Even as an adult, my first inclination whenever troubles arise is to run away. I try to find other things to occupy my mind, my heart, and my time... so I don't have to think about it. My nine year old son told me he wanted to live outside in these cold winter months (okay, maybe not THAT cold... we are in California) just so that he could avoid fixing the problem. To be honest, I was there myself a couple of weeks ago. There was a day when everything ugly seemed to appear in my life. Everything that I hated about myself surfaced. All the "things" in life that get me down bombarded me like a HUGE brick wall. I wanted to run. The problem wasn't in the fact that I wanted to run, but in the fact that I wanted to run in the opposite direction of the One who loves me most and KNOWS my heart like no other!
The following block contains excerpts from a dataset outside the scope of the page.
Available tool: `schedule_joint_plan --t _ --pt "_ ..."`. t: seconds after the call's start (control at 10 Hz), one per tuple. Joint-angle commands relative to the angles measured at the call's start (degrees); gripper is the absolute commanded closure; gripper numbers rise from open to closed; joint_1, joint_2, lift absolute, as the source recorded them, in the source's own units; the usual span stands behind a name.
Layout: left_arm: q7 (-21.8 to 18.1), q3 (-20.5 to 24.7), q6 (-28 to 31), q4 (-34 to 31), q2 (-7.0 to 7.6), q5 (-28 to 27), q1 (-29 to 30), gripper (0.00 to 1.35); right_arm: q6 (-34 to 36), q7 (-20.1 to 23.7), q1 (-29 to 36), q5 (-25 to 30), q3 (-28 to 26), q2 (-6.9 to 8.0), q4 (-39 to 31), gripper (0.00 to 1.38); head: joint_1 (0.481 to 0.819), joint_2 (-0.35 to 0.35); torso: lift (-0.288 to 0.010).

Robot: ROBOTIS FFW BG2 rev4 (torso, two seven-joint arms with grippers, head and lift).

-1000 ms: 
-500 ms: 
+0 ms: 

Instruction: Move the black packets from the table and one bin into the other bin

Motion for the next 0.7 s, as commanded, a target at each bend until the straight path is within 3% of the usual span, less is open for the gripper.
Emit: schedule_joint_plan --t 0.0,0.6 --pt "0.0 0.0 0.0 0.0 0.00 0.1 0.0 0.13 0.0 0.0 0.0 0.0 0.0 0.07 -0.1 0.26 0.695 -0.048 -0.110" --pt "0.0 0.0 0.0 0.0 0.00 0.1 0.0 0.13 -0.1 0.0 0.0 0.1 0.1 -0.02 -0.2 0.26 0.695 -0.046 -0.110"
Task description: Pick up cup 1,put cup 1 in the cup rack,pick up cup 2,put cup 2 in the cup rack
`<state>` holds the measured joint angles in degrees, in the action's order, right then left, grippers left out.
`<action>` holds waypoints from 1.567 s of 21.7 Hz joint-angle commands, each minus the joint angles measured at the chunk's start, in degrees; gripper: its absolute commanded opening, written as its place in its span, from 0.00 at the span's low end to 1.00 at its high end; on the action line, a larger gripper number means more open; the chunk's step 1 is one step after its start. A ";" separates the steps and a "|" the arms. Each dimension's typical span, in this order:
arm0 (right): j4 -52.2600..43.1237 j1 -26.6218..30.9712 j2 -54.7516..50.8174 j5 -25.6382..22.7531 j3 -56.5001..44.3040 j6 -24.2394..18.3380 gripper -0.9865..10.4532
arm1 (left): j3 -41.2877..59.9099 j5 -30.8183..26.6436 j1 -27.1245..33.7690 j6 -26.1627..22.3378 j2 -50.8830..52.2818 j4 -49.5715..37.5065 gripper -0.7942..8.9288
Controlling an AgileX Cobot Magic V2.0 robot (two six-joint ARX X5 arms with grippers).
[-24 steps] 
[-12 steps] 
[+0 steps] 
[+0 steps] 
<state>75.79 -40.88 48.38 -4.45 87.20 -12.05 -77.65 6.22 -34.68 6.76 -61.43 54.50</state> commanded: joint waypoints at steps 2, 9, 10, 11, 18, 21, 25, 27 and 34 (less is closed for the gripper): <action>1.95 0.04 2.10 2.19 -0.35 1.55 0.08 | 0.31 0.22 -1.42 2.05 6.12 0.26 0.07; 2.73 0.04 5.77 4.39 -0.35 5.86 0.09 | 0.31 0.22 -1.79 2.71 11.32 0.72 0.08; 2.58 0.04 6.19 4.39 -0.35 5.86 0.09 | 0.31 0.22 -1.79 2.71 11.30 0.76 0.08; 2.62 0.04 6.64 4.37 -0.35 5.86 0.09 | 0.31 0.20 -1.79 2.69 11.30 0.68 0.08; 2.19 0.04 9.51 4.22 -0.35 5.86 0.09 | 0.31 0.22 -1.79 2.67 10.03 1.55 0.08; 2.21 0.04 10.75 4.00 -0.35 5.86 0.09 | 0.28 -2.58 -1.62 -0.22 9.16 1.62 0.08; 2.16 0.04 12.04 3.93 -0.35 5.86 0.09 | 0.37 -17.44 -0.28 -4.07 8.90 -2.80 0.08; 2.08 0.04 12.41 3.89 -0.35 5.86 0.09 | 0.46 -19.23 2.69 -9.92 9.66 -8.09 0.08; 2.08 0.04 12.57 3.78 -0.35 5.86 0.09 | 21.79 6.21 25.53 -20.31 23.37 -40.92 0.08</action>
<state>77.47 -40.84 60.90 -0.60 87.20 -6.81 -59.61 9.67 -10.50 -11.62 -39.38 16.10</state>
I was reminded today,with my own words,while I was talking with Colby, that God's not finished with me yet. It almost sounds cliche, but it's so true! He sees my imperfections and He wants me to run to Him so that He can continue His artwork. THROUGH my imperfections, He wants to make me new everyday. We all have imperfections. The question is, do we just accept them, or do we surrender them to our maker so that He can continue His work in us? Do we run AWAY from our imperfections, or do we run them TO God's miraculous hands?
I sat on my son's bed today and made a promise. I promised him that I will continue to pray about MY issues. I won't let Satan in to make me think that I am better off running away. I promised him that as his mommy, I will be diligent in prayer for him... that he will run to Jesus with his imperfections and hand them over... knowing that God desires to take those imperfections and make him perfect. For we are the ones who view ourselves as flawed. God doesn't view us that way. He views us as his creation... created perfectly for purposes known by Him. Our purpose begins the day we are born and it doesn't end. It lives on... even after we have gone to meet our maker. Isn't that amazing?
Because of this, I know that yesterday, today and even tomorrow... He's not finished with us yet my sweet Colby.